REQUIRED WORK: Lines from the start of the data through the line containing "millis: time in" must be given again exactly. Leave the others out.

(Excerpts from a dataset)
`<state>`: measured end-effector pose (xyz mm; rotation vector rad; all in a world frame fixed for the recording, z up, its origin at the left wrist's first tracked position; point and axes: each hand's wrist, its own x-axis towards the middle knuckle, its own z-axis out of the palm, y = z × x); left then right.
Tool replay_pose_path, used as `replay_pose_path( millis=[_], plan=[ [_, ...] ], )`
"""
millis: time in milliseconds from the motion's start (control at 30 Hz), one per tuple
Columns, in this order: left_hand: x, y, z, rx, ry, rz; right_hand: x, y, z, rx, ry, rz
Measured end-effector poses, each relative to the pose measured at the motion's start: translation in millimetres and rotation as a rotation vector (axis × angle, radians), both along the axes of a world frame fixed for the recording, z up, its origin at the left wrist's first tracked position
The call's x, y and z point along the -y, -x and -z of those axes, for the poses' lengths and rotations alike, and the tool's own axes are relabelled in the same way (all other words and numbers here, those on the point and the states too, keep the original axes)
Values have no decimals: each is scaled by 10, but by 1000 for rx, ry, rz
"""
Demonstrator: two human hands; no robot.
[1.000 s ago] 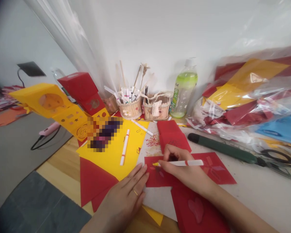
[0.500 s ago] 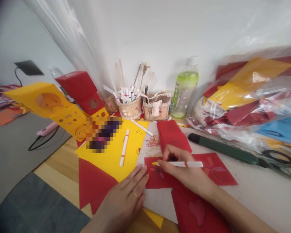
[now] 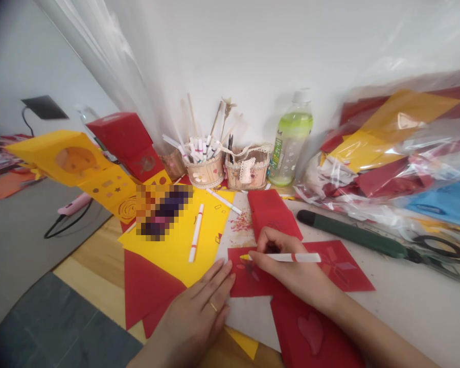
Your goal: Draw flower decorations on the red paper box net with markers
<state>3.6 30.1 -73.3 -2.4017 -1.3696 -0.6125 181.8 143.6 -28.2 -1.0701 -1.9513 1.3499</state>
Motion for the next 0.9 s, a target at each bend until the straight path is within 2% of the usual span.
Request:
replay_pose_path(
  millis=[400, 900],
  plan=[
    [1, 10, -8, 0, 2, 9, -3, -17, -8, 1, -27, 22],
    [-3, 1, -48, -11, -4, 2, -8, -15, -19, 7, 12, 15]
  ],
)
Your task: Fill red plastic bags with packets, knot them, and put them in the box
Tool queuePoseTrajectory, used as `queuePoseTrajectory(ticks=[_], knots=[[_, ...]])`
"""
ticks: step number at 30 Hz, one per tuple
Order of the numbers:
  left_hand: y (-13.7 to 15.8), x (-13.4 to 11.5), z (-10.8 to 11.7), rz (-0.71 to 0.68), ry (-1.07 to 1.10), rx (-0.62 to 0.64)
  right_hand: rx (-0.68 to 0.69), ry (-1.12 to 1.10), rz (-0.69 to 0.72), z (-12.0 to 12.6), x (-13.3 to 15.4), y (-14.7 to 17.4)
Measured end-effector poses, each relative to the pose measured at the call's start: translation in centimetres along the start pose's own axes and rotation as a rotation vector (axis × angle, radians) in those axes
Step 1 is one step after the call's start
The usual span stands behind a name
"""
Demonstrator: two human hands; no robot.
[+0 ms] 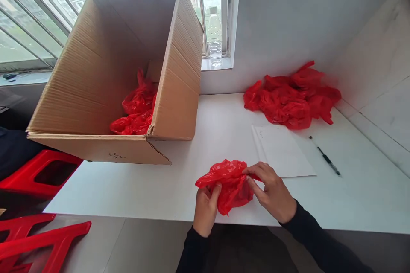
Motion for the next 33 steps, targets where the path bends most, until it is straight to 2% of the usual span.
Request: queuePoseTrajectory(ticks=[5, 9, 11, 16, 18, 21, 24, 28, 31, 33], knots=[[0.1, -0.7, 1.3, -0.042, -0.102, -0.001, -0.163, 0.123, 0.058, 1.6, -0.4, -0.3], [0.1, -2.2, 2.4, -0.114, -0.193, -0.096, -0.228, 0.229, 0.094, 2.1, -0.6, -0.3], [-0.3, -3.4, 1.8, -0.156, -0.276, -0.101, -0.237, 0.271, 0.09, 1.9, -0.5, -0.3], [-2.2, -4.9, -1.7, -0.219, -0.496, 0.032, -0.269, 0.329, 0.092, 1.9, 0.0, -0.4], [-2.8, -4.7, -1.8, -0.209, -0.529, -0.008, -0.304, 0.354, 0.072, 2.4, -0.4, -0.2], [-3.1, -4.0, -0.1, -0.169, -0.528, -0.106, -0.355, 0.388, -0.02, 3.4, -1.5, 0.2], [-2.7, -4.0, 1.1, -0.164, -0.527, -0.144, -0.317, 0.283, -0.066, 3.5, -2.2, 0.4], [-2.4, -5.1, -0.8, -0.286, -0.647, -0.087, -0.242, 0.094, -0.073, 2.5, -1.3, -0.4], [-2.7, -5.5, -2.2, -0.382, -0.797, -0.012, -0.164, 0.134, -0.059, 1.9, -0.6, -1.2], [-3.0, -5.5, -1.7, -0.378, -0.805, -0.018, -0.115, 0.155, -0.032, 1.9, -0.8, -1.5]])
Point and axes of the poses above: each hand's wrist, its own y-axis away from the middle knuckle, its own z-axis out of the back of the hand, x = y × z, the point moved 3 cm from there along -y, towards the middle knuckle, and after that the axes turned 11 degrees about x, right-handed, at the moved point
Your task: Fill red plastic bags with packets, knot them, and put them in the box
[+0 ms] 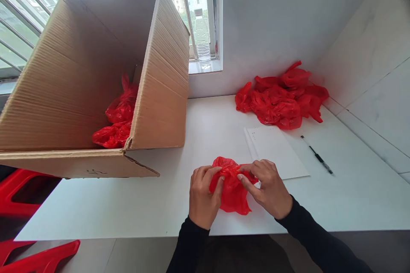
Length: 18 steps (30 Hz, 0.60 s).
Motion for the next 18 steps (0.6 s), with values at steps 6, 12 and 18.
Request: queuePoseTrajectory(ticks=[6, 12, 18], knots=[[1.3, 2.5, 2.4, 0.202, 0.079, -0.156, -0.147, -0.107, -0.18, 1.8, -1.9, 0.7], [1.0, 0.2, 1.9, 0.067, 0.084, -0.068, -0.03, -0.158, -0.058, 1.0, 0.8, 0.1], [1.5, 1.4, 4.2, 0.213, 0.207, -0.236, -0.182, -0.273, -0.195, 2.2, -0.7, 0.3]])
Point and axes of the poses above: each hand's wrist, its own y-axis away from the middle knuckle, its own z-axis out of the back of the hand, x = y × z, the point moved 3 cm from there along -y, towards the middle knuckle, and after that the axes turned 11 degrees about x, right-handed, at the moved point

RESPONSE FOR THIS EXERCISE:
`<state>`: measured end-effector pose (xyz mm; rotation vector rad; all in a world frame fixed for the recording, z up, its origin at the left wrist's first tracked position; point and axes: each hand's wrist, its own x-axis towards the middle knuckle, its own z-axis out of the palm, y = z × x); left then right.
Tool replay_pose_path, used as `replay_pose_path( millis=[_], plan=[ [_, ...] ], )`
"""
millis: time in milliseconds from the motion's start (control at 30 Hz), one per tuple

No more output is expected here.